Introduction to Information Gathering

Penetration testing begins with a pre-engagement phase in which the pen tester gets acquainted with the client, the goals, limitations, and scope of the penetration test. After that, the pen tester begins the actual penetration test and usually proceeds with an information gathering endeavor in which the pen tester locates publicly available information related to the client and seeks ways that could be exploited to get into the systems. In this phase, the pen tester also uses tools such as port scanners which can help him/her get an understanding of the systems in the network and the software that is on them. Using that information, the pen tester can pinpoint what impact the different findings may have on the client and the vulnerability analysis part can proceed where the information found is used to locate possible vulnerabilities in the systems and the subsequent exploitation phase where the vulnerabilities are attempted to be exploited to get into the system. Thus, without good information gathering – there would be no vulnerabilities to find and exploit.
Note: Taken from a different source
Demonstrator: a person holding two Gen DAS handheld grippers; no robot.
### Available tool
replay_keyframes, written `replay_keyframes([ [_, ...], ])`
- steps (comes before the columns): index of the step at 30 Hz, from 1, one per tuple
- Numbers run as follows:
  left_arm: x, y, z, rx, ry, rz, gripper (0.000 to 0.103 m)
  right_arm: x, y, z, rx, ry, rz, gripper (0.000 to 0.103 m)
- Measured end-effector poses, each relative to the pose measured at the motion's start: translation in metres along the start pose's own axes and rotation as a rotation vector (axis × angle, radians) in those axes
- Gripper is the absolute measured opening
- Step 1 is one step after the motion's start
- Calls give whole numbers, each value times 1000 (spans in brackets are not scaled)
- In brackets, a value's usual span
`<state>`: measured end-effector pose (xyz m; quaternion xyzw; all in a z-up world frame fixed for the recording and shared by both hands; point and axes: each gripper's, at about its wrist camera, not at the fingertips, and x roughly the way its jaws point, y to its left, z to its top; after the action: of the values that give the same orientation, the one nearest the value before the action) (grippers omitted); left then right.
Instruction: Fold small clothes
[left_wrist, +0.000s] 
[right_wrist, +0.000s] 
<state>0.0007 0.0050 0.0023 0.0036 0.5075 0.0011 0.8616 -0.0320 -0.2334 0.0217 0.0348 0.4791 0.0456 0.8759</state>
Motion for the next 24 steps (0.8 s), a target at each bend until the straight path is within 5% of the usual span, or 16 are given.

Now is the time to make an important distinction – that between passive and active information gathering. Passive information gathering refers to gathering as much information as possible without establishing contact between the pen tester (yourself) and the target about which you are collecting information. Active information gathering involves contact between the pen tester and the actual target. When you actively query systems to gain the information you are moving to a dark legal situation as most countries prohibit attempts to break into systems without the necessary permission. Thus, if you do not have permission to test a system (a get-out-of-jail-free card) it is not a good idea to perform active querying against it. For example, if you use Nmap to find open ports and applications on a desired remote system, you are actively interacting with that system in an attempt to find weaknesses and if you are doing a whois lookup, browsing the company’s website or querying the search engines for information about the company you are passively collecting information. An example of active information gathering is calling company staff and attempting to trick them into divulging privileged information.

The pre-attack phase can be described in the following way:

  1. Passive information gathering to discover preliminary information about the systems, their software and the people involved with the target.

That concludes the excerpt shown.